◆ Your objective:
Return only those lines of the material that contain "pink".

◆ Data extract:
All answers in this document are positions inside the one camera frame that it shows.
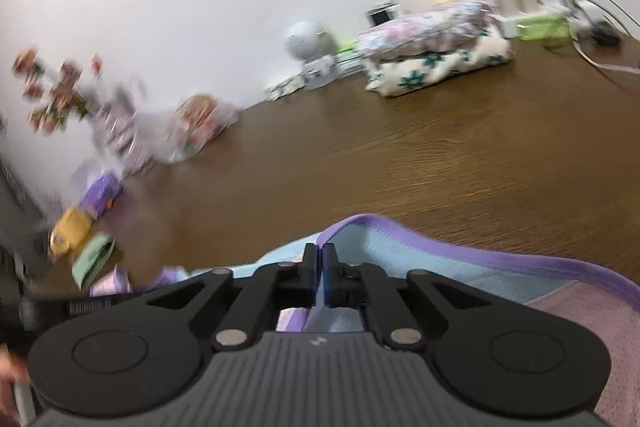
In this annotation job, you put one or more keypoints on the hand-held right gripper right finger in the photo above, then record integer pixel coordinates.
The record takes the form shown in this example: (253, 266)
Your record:
(328, 282)

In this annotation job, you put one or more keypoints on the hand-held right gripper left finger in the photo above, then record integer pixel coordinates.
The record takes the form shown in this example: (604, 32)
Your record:
(311, 277)

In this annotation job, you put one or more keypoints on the pink and blue garment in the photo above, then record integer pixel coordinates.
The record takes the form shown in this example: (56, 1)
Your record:
(450, 267)

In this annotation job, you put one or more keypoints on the person's left hand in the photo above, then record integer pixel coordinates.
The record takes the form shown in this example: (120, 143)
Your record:
(10, 367)

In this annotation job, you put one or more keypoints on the green folded cloth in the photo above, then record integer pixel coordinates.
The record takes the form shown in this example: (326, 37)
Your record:
(92, 257)

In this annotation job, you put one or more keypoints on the yellow mug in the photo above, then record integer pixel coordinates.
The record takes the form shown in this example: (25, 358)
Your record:
(72, 229)

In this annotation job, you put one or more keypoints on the grey cabinet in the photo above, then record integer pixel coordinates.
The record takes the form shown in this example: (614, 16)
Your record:
(15, 217)

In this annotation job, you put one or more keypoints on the clear plastic bag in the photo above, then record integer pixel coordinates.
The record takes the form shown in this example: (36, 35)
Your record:
(215, 127)

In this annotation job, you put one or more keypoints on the knitted lilac vase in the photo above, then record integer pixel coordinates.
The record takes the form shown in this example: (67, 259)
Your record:
(120, 137)

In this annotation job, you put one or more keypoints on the beige patterned roll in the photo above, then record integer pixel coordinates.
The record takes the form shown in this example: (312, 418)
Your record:
(197, 109)

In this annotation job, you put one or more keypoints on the grey container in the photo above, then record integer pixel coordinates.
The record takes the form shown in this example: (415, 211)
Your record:
(320, 72)

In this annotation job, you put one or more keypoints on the green and white packet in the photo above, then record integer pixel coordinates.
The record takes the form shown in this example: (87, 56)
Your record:
(350, 54)

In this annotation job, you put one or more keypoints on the white round speaker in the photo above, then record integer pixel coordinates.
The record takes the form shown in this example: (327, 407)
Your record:
(304, 38)

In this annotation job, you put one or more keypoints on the stack of folded floral cloths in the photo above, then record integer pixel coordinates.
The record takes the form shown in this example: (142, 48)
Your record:
(450, 67)

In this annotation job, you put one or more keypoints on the black box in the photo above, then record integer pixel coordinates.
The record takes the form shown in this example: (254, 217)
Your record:
(382, 13)

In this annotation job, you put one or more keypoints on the pink floral folded garment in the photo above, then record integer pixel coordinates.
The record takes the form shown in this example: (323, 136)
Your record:
(430, 27)

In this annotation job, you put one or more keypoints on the green tissue pack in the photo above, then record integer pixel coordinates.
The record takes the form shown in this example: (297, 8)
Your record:
(542, 27)

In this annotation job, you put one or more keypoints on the black adapter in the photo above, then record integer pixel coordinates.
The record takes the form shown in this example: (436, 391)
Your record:
(605, 34)

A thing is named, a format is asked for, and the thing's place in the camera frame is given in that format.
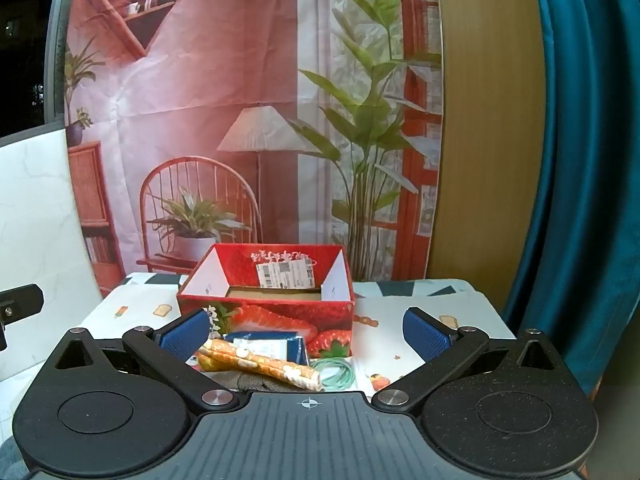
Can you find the yellow snack packet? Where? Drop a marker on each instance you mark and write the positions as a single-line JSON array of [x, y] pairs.
[[250, 360]]

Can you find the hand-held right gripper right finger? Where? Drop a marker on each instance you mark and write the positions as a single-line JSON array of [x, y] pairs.
[[425, 335]]

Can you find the red strawberry print box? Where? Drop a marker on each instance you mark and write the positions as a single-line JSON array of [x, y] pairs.
[[280, 317]]

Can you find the dark window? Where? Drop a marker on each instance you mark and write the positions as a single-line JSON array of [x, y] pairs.
[[25, 35]]

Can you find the black soft eye mask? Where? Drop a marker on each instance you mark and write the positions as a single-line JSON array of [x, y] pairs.
[[260, 382]]

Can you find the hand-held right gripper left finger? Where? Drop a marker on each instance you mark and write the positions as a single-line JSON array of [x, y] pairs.
[[182, 337]]

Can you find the wall poster of room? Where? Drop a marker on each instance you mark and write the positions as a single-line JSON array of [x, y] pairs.
[[200, 85]]

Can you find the white marble board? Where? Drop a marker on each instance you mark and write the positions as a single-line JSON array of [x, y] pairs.
[[35, 210]]

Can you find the wooden panel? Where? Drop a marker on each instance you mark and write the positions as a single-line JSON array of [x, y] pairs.
[[490, 110]]

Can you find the blue packet with white label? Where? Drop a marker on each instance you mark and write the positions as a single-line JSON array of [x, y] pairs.
[[280, 347]]

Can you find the printed white tablecloth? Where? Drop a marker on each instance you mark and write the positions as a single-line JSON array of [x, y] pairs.
[[150, 305]]

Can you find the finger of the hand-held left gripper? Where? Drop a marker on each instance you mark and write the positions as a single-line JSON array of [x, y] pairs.
[[22, 301]]

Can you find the teal curtain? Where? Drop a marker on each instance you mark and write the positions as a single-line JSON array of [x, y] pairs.
[[590, 160]]

◆ Result for this exercise:
In this annotation job, you put one or more keypoints on the pink and blue garment in the photo above, then record integer pixel coordinates.
In this annotation job, you put one or more keypoints on the pink floral folded garment in the photo above, then record integer pixel coordinates.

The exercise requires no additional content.